# [Your instructions]
Keep the images out while you retype all of the data exactly.

# [Data provided]
━━━━━━━━━━━━━━━━━━━━━━━━━━━━━━
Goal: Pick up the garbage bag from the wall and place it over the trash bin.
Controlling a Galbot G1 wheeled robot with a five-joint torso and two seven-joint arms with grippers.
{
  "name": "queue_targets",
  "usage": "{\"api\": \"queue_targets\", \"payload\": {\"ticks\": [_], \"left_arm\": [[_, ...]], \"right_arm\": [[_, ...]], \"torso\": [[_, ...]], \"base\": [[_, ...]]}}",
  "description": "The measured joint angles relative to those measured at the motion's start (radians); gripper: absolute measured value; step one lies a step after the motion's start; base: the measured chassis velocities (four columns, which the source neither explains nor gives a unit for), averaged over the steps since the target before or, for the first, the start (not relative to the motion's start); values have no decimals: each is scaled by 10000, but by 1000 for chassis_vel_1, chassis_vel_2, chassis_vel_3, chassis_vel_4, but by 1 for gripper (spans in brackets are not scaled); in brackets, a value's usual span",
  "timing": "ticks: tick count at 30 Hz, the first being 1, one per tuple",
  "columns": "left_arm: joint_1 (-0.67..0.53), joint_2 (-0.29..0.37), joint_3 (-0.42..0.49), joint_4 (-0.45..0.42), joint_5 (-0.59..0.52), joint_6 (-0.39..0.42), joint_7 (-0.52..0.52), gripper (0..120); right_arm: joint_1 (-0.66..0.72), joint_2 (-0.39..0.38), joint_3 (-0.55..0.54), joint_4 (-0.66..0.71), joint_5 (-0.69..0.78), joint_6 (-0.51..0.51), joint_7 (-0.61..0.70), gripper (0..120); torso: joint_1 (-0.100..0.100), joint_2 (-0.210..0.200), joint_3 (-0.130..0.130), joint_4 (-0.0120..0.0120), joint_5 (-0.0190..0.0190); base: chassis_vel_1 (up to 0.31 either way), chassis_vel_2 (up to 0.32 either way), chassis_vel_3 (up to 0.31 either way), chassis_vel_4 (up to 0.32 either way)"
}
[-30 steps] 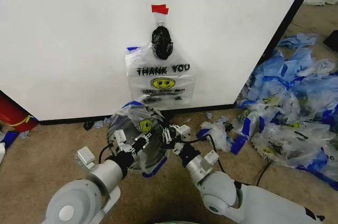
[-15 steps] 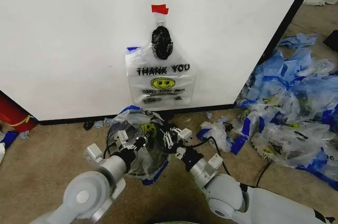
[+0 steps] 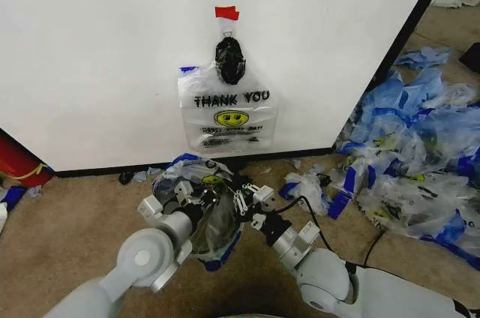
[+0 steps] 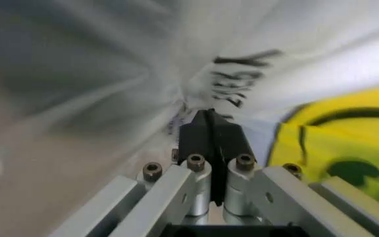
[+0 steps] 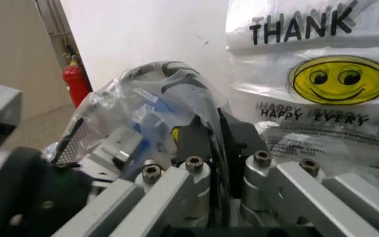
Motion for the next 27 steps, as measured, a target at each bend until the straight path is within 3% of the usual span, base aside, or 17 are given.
{"api": "queue_targets", "payload": {"ticks": [27], "left_arm": [[-1155,-1305,1228,1512,273,-135,-291,0]], "right_arm": [[-653,-201,578,102,-155,132,-140,0]], "torso": [[0,0,-1,1,0]], "base": [[0,0,0,0]]}}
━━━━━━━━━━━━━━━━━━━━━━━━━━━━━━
# [Answer for this exercise]
Goal: Pick up the garbage bag from the wall and place it over the trash bin.
Controlling a Galbot G1 wheeled robot with a five-joint torso and two seven-joint arms with grippers.
{
  "name": "queue_targets",
  "usage": "{\"api\": \"queue_targets\", \"payload\": {\"ticks\": [_], \"left_arm\": [[_, ...]], \"right_arm\": [[_, ...]], \"torso\": [[_, ...]], \"base\": [[_, ...]]}}",
  "description": "The measured joint angles relative to those measured at the motion's start (radians); gripper: absolute measured value; step one lies a step after the motion's start; base: the measured chassis velocities (four columns, which the source neither explains nor gives a unit for), averaged over the steps since the target before or, for the first, the start (not relative to the motion's start); values have no decimals: each is scaled by 10000, but by 1000 for chassis_vel_1, chassis_vel_2, chassis_vel_3, chassis_vel_4, but by 1 for gripper (spans in brackets are not scaled); in brackets, a value's usual span",
  "timing": "ticks: tick count at 30 Hz, the first being 1, one per tuple",
  "columns": "left_arm: joint_1 (-0.67..0.53), joint_2 (-0.29..0.37), joint_3 (-0.42..0.49), joint_4 (-0.45..0.42), joint_5 (-0.59..0.52), joint_6 (-0.39..0.42), joint_7 (-0.52..0.52), gripper (0..120); right_arm: joint_1 (-0.66..0.72), joint_2 (-0.39..0.38), joint_3 (-0.55..0.54), joint_4 (-0.66..0.71), joint_5 (-0.69..0.78), joint_6 (-0.51..0.51), joint_7 (-0.61..0.70), gripper (0..120); torso: joint_1 (-0.100..0.100), joint_2 (-0.210..0.200), joint_3 (-0.130..0.130), joint_4 (-0.0120..0.0120), joint_5 (-0.0190..0.0190); base: chassis_vel_1 (up to 0.31 either way), chassis_vel_2 (up to 0.32 either way), chassis_vel_3 (up to 0.31 either way), chassis_vel_4 (up to 0.32 either way)"
}
[-30 steps] 
[-15 steps] 
[+0 steps] 
[+0 steps] 
[+0 steps] 
Motion for the next 27 steps, as measured, a target at each bend until the straight path is within 3% of the usual span, base aside, or 17 are given.
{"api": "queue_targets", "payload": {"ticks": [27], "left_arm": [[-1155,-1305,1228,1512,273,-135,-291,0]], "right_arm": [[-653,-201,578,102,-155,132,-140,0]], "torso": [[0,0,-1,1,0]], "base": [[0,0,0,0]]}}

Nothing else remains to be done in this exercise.